Enseña por México fellows had planned to launch Jugamos Juntos (“Playing Together”) before the pandemic, with the goal of leveraging research on child development to provide parents with insights and ideas for play activities and caregiving skills. When COVID turned every parent into a home educator, Jugamos Juntos sessions went virtual, and Enseña por México saw a huge jump in interest and engagement from parents. They were able to reach far more of them, and also began to share the content over social media channels — achieving over 30,000 views per day. Such supports could create lasting benefits even when learning from home is no longer necessary.
Others have found new ways of enlisting additional supports for students. Teach First launched an Academic Mentor Program in partnership with the U.K government, which has already recruited 1,100 university graduates to serve as tutors in schools and help students catch up. In Australia, after two state governments said they were aiming to support around 500,000 students with around 10,000 tutors, Teach For Australia launched The Tutor Network which aims to provide free resources, training, and support for tutors and schools, something that could complement regular teaching for generations to come.
The pandemic has also led educators to take charge of broadening the curriculum, particularly around giving greater priority to students’ social emotional skills, mental health, and well-being. Teach For Pakistan fellows sought to address the emotional strains on their students — particularly girls — by creating learning routines, exercises, and games to connect them to their friends, help them process anxieties, and keep them committed to their learning and life goals. Several schools in the United States led by Teach For America alumni have begun to incorporate well-being as a main focus for their staff and students, implementing counseling for all staff, spaces for students to connect and build relationships, intentional time for socialization in lessons, and fewer assessments. Across these schools, these teachers and school leaders are advocating for this to be a permanent shift.

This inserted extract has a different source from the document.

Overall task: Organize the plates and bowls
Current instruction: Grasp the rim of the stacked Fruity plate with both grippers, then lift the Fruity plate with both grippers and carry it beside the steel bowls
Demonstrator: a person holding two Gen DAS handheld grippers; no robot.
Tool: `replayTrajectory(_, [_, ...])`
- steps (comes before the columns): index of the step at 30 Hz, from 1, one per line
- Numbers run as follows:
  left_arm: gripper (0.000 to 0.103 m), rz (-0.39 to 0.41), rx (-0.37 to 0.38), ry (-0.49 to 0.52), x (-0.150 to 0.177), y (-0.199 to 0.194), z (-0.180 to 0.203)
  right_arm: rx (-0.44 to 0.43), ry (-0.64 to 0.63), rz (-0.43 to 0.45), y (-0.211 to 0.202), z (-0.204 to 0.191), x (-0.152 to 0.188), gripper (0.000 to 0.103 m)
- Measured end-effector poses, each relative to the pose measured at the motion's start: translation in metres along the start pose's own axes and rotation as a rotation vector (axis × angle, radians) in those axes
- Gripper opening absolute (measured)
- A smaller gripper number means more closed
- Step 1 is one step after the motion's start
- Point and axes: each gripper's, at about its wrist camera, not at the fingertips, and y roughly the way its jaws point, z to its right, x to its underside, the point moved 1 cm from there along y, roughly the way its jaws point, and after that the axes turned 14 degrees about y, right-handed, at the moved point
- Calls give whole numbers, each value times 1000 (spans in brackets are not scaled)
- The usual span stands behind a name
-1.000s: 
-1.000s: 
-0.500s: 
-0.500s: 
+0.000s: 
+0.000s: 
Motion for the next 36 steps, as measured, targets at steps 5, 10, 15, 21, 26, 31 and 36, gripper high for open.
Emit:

What we’ve seen during the pandemic is that children have continued learning where there are determined local teachers and educators with strong relationships with students and families, who have an understanding of local context, culture, available technology, and curriculum standards. It will, likewise, be locally rooted leaders who can ensure that this past year does not cast a lifelong shadow over a whole generation of young people. We need to invest in the development of these leaders, give them access to pathways to share ideas and practices across communities and countries, and encourage and support them to innovate and spread these innovations so that we enable a generation that was already at risk — and is now even more so — to thrive. We can make the most of new possibilities generated in this era to reimagine education and enable today’s students to access the education, support and opportunity to shape a better future for themselves and all of us — but we must not underestimate what it will take.